### Aim of the exercise
Find the word "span" in the listing. Copy out each line where it occurs.

### Data segment

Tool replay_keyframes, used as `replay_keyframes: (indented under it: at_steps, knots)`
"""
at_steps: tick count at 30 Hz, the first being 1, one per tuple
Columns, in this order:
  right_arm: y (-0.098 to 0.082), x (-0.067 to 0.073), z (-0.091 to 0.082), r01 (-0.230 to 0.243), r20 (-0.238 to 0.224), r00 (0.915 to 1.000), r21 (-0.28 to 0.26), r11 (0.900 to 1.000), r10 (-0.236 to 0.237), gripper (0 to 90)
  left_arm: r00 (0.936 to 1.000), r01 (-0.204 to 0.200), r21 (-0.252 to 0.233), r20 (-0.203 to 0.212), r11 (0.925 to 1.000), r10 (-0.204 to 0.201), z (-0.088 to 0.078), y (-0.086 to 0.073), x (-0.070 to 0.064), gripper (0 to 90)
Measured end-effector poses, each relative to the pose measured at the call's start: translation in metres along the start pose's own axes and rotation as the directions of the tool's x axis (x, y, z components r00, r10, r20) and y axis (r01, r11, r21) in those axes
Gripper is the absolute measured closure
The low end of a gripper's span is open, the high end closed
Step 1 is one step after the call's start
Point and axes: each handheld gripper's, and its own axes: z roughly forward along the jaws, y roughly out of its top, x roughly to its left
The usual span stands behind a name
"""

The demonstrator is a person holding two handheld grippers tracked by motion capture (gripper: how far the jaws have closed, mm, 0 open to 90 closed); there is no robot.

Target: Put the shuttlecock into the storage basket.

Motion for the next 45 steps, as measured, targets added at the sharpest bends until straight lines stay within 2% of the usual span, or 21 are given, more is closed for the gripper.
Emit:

### Exercise solution
The low end of a gripper's span is open, the high end closed
The usual span stands behind a name
Motion for the next 45 steps, as measured, targets added at the sharpest bends until straight lines stay within 2% of the usual span, or 21 are given, more is closed for the gripper.

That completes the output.